Your task is to repeat the entries exactly from their first line through the line with "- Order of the", and to stop there.

··· MATERIAL SUPPLIED ···

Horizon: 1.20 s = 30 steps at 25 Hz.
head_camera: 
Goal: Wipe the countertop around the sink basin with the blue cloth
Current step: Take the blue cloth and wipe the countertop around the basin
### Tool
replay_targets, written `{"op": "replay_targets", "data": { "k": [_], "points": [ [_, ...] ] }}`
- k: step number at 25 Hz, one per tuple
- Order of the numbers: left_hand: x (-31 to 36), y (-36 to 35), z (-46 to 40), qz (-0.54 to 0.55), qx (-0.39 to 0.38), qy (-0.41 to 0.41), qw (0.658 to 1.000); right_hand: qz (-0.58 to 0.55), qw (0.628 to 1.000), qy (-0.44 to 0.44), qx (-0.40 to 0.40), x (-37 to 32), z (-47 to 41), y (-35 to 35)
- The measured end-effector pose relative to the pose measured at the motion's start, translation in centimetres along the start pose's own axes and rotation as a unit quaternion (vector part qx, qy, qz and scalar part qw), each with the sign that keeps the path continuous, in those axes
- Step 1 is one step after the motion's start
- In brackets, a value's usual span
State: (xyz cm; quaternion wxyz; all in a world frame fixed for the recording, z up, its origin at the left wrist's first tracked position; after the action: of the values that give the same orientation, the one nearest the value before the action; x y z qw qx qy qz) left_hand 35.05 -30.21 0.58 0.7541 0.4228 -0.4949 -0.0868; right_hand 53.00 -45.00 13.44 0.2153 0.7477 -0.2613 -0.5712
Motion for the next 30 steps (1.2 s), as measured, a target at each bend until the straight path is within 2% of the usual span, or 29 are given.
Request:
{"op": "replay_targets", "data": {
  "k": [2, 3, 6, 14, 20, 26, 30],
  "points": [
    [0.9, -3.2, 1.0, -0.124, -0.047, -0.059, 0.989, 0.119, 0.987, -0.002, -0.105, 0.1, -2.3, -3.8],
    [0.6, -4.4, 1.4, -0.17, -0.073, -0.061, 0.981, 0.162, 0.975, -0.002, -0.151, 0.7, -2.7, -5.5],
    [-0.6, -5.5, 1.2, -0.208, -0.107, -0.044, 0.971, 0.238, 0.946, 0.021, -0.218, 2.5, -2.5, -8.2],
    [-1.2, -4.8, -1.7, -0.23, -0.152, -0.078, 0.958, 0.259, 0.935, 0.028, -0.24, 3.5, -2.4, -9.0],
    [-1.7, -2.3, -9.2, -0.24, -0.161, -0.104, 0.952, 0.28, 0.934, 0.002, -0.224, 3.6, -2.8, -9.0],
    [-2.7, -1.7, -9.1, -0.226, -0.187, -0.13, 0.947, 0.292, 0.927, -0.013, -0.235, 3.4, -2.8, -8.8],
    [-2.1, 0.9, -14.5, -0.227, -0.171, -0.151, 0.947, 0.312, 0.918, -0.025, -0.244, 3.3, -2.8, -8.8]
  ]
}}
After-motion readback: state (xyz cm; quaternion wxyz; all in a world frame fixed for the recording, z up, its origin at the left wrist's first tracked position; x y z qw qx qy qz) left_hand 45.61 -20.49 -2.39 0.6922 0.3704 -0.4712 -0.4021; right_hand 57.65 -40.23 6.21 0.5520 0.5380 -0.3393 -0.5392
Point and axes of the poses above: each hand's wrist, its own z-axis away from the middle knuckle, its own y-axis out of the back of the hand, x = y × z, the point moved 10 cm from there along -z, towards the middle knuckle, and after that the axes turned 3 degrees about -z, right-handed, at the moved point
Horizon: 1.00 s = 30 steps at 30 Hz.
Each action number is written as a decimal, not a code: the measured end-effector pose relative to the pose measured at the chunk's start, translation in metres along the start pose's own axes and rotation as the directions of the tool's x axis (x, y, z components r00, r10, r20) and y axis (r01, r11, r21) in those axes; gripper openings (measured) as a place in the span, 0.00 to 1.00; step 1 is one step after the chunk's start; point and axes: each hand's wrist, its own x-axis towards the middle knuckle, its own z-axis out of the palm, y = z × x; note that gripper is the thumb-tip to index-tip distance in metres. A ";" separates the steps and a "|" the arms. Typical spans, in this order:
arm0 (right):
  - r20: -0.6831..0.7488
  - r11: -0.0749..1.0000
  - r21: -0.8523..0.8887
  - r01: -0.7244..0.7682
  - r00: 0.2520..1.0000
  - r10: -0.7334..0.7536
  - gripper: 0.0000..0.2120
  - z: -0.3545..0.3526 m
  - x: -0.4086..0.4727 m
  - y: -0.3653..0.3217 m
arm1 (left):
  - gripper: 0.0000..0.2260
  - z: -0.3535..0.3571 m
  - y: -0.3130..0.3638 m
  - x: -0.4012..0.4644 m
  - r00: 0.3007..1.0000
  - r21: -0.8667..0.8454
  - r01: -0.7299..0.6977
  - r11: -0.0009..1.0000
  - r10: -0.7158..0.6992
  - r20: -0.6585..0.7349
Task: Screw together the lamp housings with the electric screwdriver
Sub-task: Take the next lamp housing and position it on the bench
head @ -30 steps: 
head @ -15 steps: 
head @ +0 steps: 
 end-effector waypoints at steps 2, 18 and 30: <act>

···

## RESULT
Horizon: 1.20 s = 30 steps at 25 Hz.
head_camera: 
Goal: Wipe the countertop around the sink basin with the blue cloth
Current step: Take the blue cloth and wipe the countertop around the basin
### Tool
replay_targets, written `{"op": "replay_targets", "data": { "k": [_], "points": [ [_, ...] ] }}`
- k: step number at 25 Hz, one per tuple
- Order of the numbers: left_hand: x (-31 to 36), y (-36 to 35), z (-46 to 40), qz (-0.54 to 0.55), qx (-0.39 to 0.38), qy (-0.41 to 0.41), qw (0.658 to 1.000); right_hand: qz (-0.58 to 0.55), qw (0.628 to 1.000), qy (-0.44 to 0.44), qx (-0.40 to 0.40), x (-37 to 32), z (-47 to 41), y (-35 to 35)

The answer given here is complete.